Further, since no current flows through the voltmeter, the voltage drop caused by the contact resistance at the electrode 1α becomes zero, and the measured value is not affected by the contact resistance.

Moreover, it is clear from the figure that the test circuit of FIG. 1 according to the present invention has a large
It can be said that this circuit is equivalent to the conventional circuit shown in FIG.

With such a structure and measurement method, it is possible to eliminate the influence of contact resistance between the ° measurement probe and the electrode without increasing the occupied area or reducing work efficiency.

〔Effect of the invention〕

As described above, according to the present invention, when measuring resistance circuits for testing semiconductor integrated circuits, the influence of contact resistance between a measuring probe and an electrode can be eliminated without increasing the occupied area or reducing work efficiency. This makes it possible to improve measurement accuracy.

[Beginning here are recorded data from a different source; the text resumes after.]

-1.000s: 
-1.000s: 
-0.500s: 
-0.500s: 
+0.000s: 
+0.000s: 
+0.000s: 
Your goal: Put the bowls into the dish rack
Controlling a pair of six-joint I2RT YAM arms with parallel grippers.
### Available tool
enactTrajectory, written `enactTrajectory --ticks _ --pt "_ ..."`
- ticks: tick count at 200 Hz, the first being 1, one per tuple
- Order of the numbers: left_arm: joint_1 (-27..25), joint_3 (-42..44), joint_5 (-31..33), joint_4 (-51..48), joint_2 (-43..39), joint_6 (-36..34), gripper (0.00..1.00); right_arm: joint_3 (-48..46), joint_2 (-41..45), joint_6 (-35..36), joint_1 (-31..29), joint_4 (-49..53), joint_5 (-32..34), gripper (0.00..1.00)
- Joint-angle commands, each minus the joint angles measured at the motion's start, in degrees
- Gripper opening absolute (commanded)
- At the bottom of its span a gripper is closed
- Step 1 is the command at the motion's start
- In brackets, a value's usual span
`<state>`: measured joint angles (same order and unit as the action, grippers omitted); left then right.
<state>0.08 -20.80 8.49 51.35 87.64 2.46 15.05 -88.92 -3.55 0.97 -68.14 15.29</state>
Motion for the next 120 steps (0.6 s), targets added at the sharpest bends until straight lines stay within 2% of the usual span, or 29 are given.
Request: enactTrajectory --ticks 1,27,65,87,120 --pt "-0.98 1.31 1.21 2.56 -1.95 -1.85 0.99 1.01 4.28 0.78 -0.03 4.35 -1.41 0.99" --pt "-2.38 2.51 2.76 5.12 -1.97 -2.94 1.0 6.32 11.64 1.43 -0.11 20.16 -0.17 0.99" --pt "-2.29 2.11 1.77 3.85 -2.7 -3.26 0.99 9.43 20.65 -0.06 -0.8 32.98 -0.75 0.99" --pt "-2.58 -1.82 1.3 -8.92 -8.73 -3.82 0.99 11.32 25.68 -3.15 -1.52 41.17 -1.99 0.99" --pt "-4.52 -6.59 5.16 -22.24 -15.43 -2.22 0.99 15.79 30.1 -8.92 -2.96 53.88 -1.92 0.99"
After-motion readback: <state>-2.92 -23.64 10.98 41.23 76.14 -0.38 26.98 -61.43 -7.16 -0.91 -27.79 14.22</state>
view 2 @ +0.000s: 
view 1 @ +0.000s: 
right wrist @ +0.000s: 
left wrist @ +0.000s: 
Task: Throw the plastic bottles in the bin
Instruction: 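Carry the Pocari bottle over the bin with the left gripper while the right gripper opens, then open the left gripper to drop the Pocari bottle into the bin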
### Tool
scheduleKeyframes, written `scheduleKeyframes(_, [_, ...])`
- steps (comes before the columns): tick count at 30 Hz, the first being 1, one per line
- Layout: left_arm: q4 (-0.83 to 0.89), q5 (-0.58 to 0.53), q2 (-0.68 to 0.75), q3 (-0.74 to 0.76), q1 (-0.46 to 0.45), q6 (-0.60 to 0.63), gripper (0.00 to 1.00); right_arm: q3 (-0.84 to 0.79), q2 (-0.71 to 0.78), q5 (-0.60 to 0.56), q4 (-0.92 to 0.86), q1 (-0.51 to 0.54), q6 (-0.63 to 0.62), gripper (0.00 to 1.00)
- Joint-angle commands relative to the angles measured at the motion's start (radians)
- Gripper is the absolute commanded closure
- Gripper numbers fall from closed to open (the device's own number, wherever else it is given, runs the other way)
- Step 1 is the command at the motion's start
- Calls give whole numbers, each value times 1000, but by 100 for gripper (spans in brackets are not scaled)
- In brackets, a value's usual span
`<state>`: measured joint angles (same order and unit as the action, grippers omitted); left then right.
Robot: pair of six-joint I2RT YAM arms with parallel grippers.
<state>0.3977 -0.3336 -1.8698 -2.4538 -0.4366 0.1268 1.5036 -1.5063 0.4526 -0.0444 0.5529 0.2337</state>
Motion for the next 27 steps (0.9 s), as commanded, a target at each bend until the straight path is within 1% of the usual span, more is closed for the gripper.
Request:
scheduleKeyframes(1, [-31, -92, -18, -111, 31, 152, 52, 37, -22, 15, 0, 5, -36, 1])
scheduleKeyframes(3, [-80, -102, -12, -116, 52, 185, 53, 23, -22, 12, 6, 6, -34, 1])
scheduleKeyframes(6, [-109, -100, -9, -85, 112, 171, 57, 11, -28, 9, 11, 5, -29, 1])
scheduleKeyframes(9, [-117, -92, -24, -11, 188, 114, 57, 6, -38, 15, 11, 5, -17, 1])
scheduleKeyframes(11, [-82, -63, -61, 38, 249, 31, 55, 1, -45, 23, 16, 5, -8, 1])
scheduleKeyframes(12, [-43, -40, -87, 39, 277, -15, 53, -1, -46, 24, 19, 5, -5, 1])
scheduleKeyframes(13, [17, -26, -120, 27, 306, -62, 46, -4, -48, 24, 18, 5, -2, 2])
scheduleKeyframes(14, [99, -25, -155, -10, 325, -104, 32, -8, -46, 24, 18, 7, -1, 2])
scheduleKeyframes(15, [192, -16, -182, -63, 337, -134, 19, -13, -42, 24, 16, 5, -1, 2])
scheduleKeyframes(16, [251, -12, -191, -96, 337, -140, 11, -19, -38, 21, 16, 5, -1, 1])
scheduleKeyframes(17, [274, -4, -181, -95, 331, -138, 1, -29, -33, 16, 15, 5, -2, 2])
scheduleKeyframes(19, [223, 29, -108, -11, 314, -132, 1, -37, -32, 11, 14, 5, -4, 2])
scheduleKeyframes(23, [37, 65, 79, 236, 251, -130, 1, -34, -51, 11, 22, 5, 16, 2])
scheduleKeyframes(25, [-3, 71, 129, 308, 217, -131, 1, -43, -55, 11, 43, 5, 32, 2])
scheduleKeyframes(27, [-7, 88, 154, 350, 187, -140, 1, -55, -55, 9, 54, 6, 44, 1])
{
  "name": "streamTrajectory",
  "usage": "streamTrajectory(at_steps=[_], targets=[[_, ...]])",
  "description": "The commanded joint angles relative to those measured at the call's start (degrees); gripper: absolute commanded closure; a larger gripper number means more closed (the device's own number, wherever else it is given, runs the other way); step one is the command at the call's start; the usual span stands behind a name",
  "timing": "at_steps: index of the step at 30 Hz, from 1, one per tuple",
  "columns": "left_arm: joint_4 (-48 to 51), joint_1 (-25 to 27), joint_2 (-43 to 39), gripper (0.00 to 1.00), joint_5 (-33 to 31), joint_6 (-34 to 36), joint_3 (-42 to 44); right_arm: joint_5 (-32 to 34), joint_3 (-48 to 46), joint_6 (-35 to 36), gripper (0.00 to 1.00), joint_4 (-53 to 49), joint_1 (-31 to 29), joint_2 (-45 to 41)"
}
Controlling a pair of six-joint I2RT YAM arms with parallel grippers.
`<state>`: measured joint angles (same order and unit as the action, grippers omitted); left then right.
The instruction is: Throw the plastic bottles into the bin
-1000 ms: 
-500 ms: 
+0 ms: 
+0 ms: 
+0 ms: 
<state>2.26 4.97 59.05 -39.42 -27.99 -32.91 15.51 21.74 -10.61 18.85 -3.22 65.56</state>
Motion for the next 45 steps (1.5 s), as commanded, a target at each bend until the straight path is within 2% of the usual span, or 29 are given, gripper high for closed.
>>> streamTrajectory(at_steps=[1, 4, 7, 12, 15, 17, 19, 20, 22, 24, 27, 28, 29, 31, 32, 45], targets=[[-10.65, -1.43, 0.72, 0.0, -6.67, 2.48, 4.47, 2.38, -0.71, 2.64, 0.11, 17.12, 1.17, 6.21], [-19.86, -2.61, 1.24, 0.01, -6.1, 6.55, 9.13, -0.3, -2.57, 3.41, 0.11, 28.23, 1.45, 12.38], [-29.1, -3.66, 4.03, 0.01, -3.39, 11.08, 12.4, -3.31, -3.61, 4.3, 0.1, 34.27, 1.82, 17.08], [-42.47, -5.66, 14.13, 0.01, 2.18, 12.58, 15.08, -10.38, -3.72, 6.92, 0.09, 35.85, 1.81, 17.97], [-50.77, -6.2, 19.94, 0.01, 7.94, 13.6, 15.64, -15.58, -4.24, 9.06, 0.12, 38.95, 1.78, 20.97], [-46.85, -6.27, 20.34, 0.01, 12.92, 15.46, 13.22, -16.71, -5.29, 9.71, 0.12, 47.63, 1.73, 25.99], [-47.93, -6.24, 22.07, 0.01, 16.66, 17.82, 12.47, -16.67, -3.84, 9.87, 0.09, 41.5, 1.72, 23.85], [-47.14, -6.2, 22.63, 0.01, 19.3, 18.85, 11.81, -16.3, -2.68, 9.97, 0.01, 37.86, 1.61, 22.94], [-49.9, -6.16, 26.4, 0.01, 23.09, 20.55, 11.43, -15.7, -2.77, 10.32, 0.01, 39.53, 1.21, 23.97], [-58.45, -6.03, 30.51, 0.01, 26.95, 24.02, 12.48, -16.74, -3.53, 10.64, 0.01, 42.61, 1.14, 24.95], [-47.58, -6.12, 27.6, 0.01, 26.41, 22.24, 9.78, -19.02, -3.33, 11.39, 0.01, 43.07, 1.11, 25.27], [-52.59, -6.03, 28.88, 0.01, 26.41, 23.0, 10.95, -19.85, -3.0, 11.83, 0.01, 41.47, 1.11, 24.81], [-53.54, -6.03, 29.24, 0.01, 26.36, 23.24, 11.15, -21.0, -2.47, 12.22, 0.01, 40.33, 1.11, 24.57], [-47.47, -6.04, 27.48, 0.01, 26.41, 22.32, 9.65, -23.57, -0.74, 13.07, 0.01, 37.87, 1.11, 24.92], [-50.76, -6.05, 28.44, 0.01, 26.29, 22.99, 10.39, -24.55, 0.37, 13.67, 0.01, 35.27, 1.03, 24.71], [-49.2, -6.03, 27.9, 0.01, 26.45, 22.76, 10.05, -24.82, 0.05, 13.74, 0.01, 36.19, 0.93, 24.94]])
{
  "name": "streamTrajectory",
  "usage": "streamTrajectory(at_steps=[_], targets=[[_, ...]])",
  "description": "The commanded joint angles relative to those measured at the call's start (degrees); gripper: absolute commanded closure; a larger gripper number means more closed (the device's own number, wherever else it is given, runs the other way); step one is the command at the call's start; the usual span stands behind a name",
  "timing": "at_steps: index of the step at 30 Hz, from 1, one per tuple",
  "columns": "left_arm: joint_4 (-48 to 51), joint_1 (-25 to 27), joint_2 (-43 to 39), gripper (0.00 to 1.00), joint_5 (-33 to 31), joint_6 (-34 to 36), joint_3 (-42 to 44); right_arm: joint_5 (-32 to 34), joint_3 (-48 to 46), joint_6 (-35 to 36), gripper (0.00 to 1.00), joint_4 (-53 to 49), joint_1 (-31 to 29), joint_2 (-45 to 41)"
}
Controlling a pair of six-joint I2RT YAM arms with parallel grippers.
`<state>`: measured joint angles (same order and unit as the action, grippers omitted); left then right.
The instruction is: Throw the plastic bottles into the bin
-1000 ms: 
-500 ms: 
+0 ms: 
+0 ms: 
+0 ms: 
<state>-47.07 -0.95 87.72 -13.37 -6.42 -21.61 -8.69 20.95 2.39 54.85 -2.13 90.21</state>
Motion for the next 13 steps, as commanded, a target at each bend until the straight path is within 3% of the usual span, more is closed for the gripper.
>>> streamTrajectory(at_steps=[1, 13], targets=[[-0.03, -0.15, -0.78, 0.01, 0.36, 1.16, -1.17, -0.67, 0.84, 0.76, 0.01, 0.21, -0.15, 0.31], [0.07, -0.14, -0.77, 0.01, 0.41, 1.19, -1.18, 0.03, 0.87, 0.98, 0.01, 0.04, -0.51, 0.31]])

FIG. 6 is a plan view showing an example of the arrangement and connection in the eve region; FIG.

1...Measurement electrode (1α is the voltage measurement terminal for four-terminal measurement, 1b is the same (constant current application electrode), and 1C is the common terminal for two-terminal measurement. role) 2......Wiring metal contact hole chain resistance 5...--Diffusion layer resistor 4...--Polysilicon resistor or higher

[Brief explanation of drawings]

FIG. 1 is a plan view showing the arrangement and connections of a test circuit for a semiconductor device in an embodiment of the present invention. Figure 2 shows a test circuit according to the prior art, filed by applicant Seiko Epson Corporation.

Claims (1)

[Claims] In a semiconductor device having a test circuit for testing resistance element characteristics on the surface of a semiconductor substrate and a measurement electrode for receiving a probe when measuring the test circuit, three or more test resistors include: A semiconductor device characterized in that the semiconductor device is connected in series with one or more measuring electrodes sandwiched between each electrode.